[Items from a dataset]
---------------
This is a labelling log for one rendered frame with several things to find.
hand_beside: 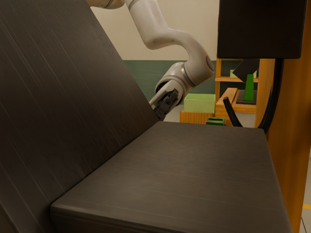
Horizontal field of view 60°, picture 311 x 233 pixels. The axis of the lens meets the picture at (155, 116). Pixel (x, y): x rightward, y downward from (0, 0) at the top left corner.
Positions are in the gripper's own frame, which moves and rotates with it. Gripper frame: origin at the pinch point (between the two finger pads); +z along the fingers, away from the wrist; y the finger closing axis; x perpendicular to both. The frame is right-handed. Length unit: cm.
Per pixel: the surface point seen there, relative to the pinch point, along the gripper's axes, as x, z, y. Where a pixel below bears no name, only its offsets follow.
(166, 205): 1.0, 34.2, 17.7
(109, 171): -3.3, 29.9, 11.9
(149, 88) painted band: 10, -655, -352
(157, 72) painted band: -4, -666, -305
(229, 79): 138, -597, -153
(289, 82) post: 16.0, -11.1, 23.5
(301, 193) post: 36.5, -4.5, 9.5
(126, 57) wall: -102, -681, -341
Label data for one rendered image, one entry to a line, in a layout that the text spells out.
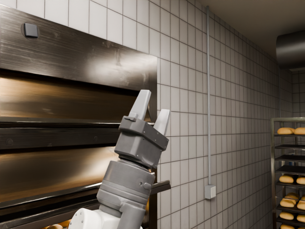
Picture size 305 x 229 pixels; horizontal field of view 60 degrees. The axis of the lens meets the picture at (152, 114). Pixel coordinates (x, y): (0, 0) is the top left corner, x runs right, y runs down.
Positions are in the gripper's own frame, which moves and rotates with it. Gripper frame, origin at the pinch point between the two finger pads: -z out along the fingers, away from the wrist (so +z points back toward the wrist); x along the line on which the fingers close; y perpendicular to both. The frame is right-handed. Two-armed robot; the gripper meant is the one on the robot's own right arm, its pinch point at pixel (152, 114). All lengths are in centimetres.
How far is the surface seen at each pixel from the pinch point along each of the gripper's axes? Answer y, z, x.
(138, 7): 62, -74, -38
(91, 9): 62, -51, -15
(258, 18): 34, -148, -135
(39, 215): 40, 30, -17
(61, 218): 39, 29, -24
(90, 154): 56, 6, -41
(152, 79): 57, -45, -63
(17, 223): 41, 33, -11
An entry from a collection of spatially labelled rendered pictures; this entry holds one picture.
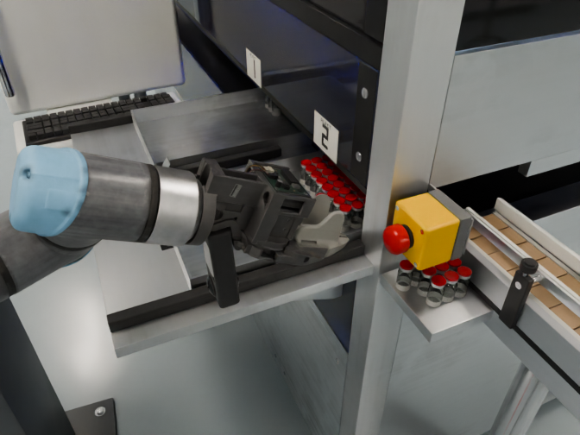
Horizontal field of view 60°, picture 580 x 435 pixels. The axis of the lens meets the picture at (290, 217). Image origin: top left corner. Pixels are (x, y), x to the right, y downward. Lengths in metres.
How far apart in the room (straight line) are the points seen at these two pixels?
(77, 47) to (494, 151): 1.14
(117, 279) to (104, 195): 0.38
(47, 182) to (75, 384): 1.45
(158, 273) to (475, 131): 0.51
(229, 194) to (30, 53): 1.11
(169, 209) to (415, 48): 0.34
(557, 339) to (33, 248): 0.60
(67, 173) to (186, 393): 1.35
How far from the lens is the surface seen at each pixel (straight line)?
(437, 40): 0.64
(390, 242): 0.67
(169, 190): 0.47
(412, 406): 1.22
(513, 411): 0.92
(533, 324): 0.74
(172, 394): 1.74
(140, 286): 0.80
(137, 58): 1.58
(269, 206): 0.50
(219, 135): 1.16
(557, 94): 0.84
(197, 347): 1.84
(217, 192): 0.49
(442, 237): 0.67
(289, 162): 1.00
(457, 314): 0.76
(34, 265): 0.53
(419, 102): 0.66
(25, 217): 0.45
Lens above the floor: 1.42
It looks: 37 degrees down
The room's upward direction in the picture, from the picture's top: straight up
---------------
Retype every entry exactly as written. Leave the pictures out.

- **Solution to this exercise**:
This is a labelling log for one rendered frame with several things to find.
hand_beside: 
Horizontal field of view 60°, picture 311 x 233 pixels. The axis of the lens meets the picture at (155, 116). Pixel (x, y): x rightward, y downward from (0, 0) at the top left corner.
Positions are in the gripper's own frame, which moves and rotates with it. Gripper frame: origin at the pinch point (between the two finger pads); +z along the fingers, away from the wrist; y the finger closing axis; x perpendicular to both. The frame is right-handed. Length unit: cm.
Per pixel: the surface point seen there, relative to the pinch point, along the gripper's axes, as x, z, y. Where a pixel below bears no name, only its offsets follow.
(166, 205): 1.0, 34.2, 17.7
(109, 171): -3.3, 29.9, 11.9
(149, 88) painted band: 10, -655, -352
(157, 72) painted band: -4, -666, -305
(229, 79): 138, -597, -153
(289, 82) post: 16.0, -11.1, 23.5
(301, 193) post: 36.5, -4.5, 9.5
(126, 57) wall: -102, -681, -341
Label data for one rendered image, one entry to a line, in a layout that the text spells out.
Picture size 305 x 229 pixels; horizontal field of view 60 degrees. The axis of the lens meets the picture at (152, 114). Pixel coordinates (x, y): (0, 0) is the top left corner, x runs right, y runs down.
Positions are in the gripper's own frame, which moves and rotates with it. Gripper frame, origin at the pinch point between the two finger pads: -z out along the fingers, away from the wrist (so +z points back toward the wrist); x along the line on which the fingers close; y perpendicular to both. The frame is right-handed. Two-armed robot; the gripper meant is the one on the robot's own right arm, its pinch point at pixel (152, 114). All lengths are in centimetres.
How far is the surface seen at each pixel from the pinch point along each of the gripper's axes? Answer y, z, x.
(138, 7): 62, -74, -38
(91, 9): 62, -51, -15
(258, 18): 34, -148, -135
(39, 215): 40, 30, -17
(61, 218): 39, 29, -24
(90, 154): 56, 6, -41
(152, 79): 57, -45, -63
(17, 223): 41, 33, -11
An entry from a collection of spatially labelled rendered pictures; this entry holds one picture.
Horizontal field of view 60°, picture 580 x 435 pixels. The axis of the lens meets the picture at (290, 217). Image origin: top left corner. Pixels are (x, y), x to the right, y downward. Lengths in metres.
How far apart in the room (straight line) are the points seen at these two pixels?
(77, 47) to (494, 151): 1.14
(117, 279) to (104, 195): 0.38
(47, 182) to (75, 384): 1.45
(158, 273) to (475, 131): 0.51
(229, 194) to (30, 53): 1.11
(169, 209) to (415, 48): 0.34
(557, 339) to (33, 248): 0.60
(67, 173) to (186, 393): 1.35
How far from the lens is the surface seen at each pixel (straight line)?
(437, 40): 0.64
(390, 242): 0.67
(169, 190): 0.47
(412, 406): 1.22
(513, 411): 0.92
(533, 324): 0.74
(172, 394): 1.74
(140, 286): 0.80
(137, 58): 1.58
(269, 206): 0.50
(219, 135): 1.16
(557, 94): 0.84
(197, 347): 1.84
(217, 192): 0.49
(442, 237): 0.67
(289, 162): 1.00
(457, 314): 0.76
(34, 265): 0.53
(419, 102): 0.66
(25, 217): 0.45
Lens above the floor: 1.42
It looks: 37 degrees down
The room's upward direction in the picture, from the picture's top: straight up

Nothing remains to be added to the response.